» Task description:
Repeat each entry below exactly.

[Items listed in a dataset]
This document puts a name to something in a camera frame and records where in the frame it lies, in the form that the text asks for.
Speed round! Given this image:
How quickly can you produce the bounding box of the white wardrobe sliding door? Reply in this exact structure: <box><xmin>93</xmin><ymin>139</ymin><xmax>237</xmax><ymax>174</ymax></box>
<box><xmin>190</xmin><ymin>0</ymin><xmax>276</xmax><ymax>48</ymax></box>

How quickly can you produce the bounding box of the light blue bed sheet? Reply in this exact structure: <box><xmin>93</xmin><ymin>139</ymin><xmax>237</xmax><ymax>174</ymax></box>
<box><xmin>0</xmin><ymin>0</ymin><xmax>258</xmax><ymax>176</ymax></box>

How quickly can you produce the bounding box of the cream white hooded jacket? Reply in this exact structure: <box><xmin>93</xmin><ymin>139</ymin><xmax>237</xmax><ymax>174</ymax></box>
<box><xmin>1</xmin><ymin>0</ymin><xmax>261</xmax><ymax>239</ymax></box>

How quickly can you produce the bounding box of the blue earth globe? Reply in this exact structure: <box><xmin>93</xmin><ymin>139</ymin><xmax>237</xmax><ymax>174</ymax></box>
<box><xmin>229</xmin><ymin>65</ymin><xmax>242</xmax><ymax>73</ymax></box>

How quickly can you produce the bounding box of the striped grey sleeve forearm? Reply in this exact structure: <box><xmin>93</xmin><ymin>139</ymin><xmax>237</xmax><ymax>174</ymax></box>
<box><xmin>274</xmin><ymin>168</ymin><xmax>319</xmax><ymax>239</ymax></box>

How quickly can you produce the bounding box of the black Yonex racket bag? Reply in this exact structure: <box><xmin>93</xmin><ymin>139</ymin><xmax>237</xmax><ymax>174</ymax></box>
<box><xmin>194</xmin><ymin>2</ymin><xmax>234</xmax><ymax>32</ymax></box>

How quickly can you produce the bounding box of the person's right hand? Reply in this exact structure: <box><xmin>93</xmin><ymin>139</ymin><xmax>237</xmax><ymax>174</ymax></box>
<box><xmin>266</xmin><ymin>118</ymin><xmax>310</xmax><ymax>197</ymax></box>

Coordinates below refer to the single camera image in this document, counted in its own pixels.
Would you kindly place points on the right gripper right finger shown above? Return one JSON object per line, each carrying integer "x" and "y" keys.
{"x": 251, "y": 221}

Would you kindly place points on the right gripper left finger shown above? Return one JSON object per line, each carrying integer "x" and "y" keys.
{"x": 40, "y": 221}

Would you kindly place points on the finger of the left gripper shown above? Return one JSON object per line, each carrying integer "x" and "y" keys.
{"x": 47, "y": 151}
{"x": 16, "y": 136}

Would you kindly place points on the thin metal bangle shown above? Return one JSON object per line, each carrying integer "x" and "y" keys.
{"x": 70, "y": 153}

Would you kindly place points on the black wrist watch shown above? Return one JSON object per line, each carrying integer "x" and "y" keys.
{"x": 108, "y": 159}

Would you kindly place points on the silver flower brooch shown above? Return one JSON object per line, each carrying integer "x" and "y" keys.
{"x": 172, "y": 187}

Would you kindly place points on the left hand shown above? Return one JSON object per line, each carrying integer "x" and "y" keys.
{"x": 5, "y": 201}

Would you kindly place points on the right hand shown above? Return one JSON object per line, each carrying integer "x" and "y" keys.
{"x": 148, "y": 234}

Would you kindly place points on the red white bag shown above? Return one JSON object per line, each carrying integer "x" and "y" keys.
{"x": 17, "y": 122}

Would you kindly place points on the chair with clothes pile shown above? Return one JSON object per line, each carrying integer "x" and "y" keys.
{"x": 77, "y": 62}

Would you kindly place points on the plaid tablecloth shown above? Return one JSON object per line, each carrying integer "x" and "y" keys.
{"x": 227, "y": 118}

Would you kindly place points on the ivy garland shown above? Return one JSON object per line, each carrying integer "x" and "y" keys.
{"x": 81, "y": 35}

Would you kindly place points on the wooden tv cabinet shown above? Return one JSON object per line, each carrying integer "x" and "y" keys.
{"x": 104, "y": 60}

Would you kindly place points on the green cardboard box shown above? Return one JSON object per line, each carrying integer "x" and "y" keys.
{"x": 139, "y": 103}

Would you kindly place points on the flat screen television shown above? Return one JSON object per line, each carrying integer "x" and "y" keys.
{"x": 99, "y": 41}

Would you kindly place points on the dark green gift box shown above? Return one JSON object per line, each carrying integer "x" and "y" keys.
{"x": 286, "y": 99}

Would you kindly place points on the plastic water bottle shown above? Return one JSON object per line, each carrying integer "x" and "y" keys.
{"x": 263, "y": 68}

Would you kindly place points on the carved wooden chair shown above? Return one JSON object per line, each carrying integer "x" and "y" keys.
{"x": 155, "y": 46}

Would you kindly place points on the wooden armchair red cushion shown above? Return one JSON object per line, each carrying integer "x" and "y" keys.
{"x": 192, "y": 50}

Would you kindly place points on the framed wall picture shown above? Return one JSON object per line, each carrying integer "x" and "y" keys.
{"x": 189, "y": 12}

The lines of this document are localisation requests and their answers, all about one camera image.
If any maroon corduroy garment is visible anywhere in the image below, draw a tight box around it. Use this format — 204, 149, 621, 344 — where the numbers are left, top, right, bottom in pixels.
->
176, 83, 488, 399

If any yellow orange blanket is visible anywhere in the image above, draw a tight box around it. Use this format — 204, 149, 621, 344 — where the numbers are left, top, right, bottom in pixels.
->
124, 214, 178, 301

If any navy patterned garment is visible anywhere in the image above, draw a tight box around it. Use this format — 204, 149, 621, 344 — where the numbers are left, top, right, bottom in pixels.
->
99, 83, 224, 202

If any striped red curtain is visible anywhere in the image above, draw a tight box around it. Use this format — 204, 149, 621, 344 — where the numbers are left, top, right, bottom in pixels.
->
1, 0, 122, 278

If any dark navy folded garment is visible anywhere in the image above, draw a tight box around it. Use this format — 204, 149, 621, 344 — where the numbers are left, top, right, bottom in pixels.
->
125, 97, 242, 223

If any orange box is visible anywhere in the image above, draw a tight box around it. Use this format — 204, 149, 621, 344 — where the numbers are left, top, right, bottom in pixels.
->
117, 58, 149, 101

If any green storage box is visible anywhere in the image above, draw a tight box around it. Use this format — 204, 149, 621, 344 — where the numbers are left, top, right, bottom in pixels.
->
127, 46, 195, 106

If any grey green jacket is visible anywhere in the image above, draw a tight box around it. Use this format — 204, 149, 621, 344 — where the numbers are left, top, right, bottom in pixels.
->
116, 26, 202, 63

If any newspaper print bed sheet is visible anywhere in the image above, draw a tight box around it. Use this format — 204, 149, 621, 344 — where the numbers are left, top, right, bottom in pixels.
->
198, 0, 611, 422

» Task result:
This document puts a name to something in a camera frame and records where in the frame it lies, in the form that the text asks for.
Speed round! Given this image:
How quickly can you produce the bounding box of the white wardrobe sliding door? Reply in this exact structure: <box><xmin>93</xmin><ymin>139</ymin><xmax>237</xmax><ymax>174</ymax></box>
<box><xmin>190</xmin><ymin>0</ymin><xmax>276</xmax><ymax>48</ymax></box>

How quickly can you produce the bounding box of the light blue bed sheet? Reply in this exact structure: <box><xmin>93</xmin><ymin>139</ymin><xmax>237</xmax><ymax>174</ymax></box>
<box><xmin>0</xmin><ymin>0</ymin><xmax>258</xmax><ymax>176</ymax></box>

How quickly can you produce the bounding box of the cream white hooded jacket? Reply in this exact structure: <box><xmin>93</xmin><ymin>139</ymin><xmax>237</xmax><ymax>174</ymax></box>
<box><xmin>1</xmin><ymin>0</ymin><xmax>261</xmax><ymax>239</ymax></box>

How quickly can you produce the bounding box of the blue earth globe? Reply in this exact structure: <box><xmin>93</xmin><ymin>139</ymin><xmax>237</xmax><ymax>174</ymax></box>
<box><xmin>229</xmin><ymin>65</ymin><xmax>242</xmax><ymax>73</ymax></box>

How quickly can you produce the bounding box of the striped grey sleeve forearm? Reply in this exact structure: <box><xmin>93</xmin><ymin>139</ymin><xmax>237</xmax><ymax>174</ymax></box>
<box><xmin>274</xmin><ymin>168</ymin><xmax>319</xmax><ymax>239</ymax></box>

How quickly can you produce the bounding box of the black Yonex racket bag? Reply in this exact structure: <box><xmin>93</xmin><ymin>139</ymin><xmax>237</xmax><ymax>174</ymax></box>
<box><xmin>194</xmin><ymin>2</ymin><xmax>234</xmax><ymax>32</ymax></box>

How quickly can you produce the bounding box of the person's right hand? Reply in this exact structure: <box><xmin>93</xmin><ymin>139</ymin><xmax>237</xmax><ymax>174</ymax></box>
<box><xmin>266</xmin><ymin>118</ymin><xmax>310</xmax><ymax>197</ymax></box>

Coordinates below refer to the single camera image in this document, counted in its own pixels.
Would you kindly place points on the right gripper right finger shown above? Return one JSON object per line, each carrying integer "x" and "y" keys.
{"x": 251, "y": 221}

Would you kindly place points on the right gripper left finger shown above? Return one JSON object per line, each carrying integer "x" and "y" keys.
{"x": 40, "y": 221}

Would you kindly place points on the finger of the left gripper shown above? Return one JSON object per line, each carrying integer "x" and "y" keys.
{"x": 47, "y": 151}
{"x": 16, "y": 136}

Would you kindly place points on the thin metal bangle shown above? Return one JSON object per line, each carrying integer "x" and "y" keys.
{"x": 70, "y": 153}

Would you kindly place points on the black wrist watch shown above? Return one JSON object per line, each carrying integer "x" and "y" keys.
{"x": 108, "y": 159}

Would you kindly place points on the silver flower brooch shown above? Return one JSON object per line, each carrying integer "x" and "y" keys.
{"x": 172, "y": 187}

Would you kindly place points on the left hand shown above? Return one JSON object per line, each carrying integer "x" and "y" keys.
{"x": 5, "y": 201}

Would you kindly place points on the right hand shown above? Return one JSON object per line, each carrying integer "x" and "y" keys.
{"x": 148, "y": 234}

Would you kindly place points on the red white bag shown above? Return one JSON object per line, each carrying integer "x" and "y" keys.
{"x": 17, "y": 122}

Would you kindly place points on the chair with clothes pile shown above? Return one JSON object per line, each carrying integer "x" and "y" keys.
{"x": 77, "y": 62}

Would you kindly place points on the plaid tablecloth shown above? Return one JSON object per line, each carrying integer "x" and "y" keys.
{"x": 227, "y": 118}

Would you kindly place points on the ivy garland shown above? Return one JSON object per line, each carrying integer "x" and "y" keys.
{"x": 81, "y": 35}

Would you kindly place points on the wooden tv cabinet shown above? Return one JSON object per line, each carrying integer "x" and "y" keys.
{"x": 104, "y": 60}

Would you kindly place points on the green cardboard box shown above? Return one JSON object per line, each carrying integer "x" and "y" keys.
{"x": 139, "y": 103}

Would you kindly place points on the flat screen television shown above? Return one JSON object per line, each carrying integer "x" and "y" keys.
{"x": 99, "y": 41}

Would you kindly place points on the dark green gift box shown above? Return one JSON object per line, each carrying integer "x" and "y" keys.
{"x": 286, "y": 99}

Would you kindly place points on the plastic water bottle shown above? Return one JSON object per line, each carrying integer "x" and "y" keys.
{"x": 263, "y": 68}

Would you kindly place points on the carved wooden chair shown above? Return one JSON object per line, each carrying integer "x" and "y" keys.
{"x": 155, "y": 46}

Would you kindly place points on the wooden armchair red cushion shown above? Return one JSON object per line, each carrying integer "x" and "y" keys.
{"x": 192, "y": 50}

Would you kindly place points on the framed wall picture shown above? Return one JSON object per line, each carrying integer "x" and "y" keys.
{"x": 189, "y": 12}

The lines of this document are localisation requests and their answers, all about one camera image.
If any maroon corduroy garment is visible anywhere in the image below, draw a tight box around it. Use this format — 204, 149, 621, 344 — where the numbers are left, top, right, bottom in pixels.
->
176, 83, 488, 399

If any yellow orange blanket is visible anywhere in the image above, draw a tight box around it. Use this format — 204, 149, 621, 344 — where the numbers are left, top, right, bottom in pixels.
->
124, 214, 178, 301

If any navy patterned garment is visible anywhere in the image above, draw a tight box around it. Use this format — 204, 149, 621, 344 — where the numbers are left, top, right, bottom in pixels.
->
99, 83, 224, 202

If any striped red curtain is visible anywhere in the image above, draw a tight box around it. Use this format — 204, 149, 621, 344 — where the numbers are left, top, right, bottom in pixels.
->
1, 0, 122, 278

If any dark navy folded garment is visible anywhere in the image above, draw a tight box around it. Use this format — 204, 149, 621, 344 — where the numbers are left, top, right, bottom in pixels.
->
125, 97, 242, 223

If any orange box is visible anywhere in the image above, draw a tight box around it. Use this format — 204, 149, 621, 344 — where the numbers are left, top, right, bottom in pixels.
->
117, 58, 149, 101

If any green storage box is visible anywhere in the image above, draw a tight box around it. Use this format — 204, 149, 621, 344 — where the numbers are left, top, right, bottom in pixels.
->
127, 46, 195, 106

If any grey green jacket is visible anywhere in the image above, draw a tight box around it. Use this format — 204, 149, 621, 344 — where the numbers are left, top, right, bottom in pixels.
->
116, 26, 202, 63

If any newspaper print bed sheet is visible anywhere in the image above, draw a tight box around it. Use this format — 204, 149, 621, 344 — where the numbers are left, top, right, bottom in pixels.
->
198, 0, 611, 422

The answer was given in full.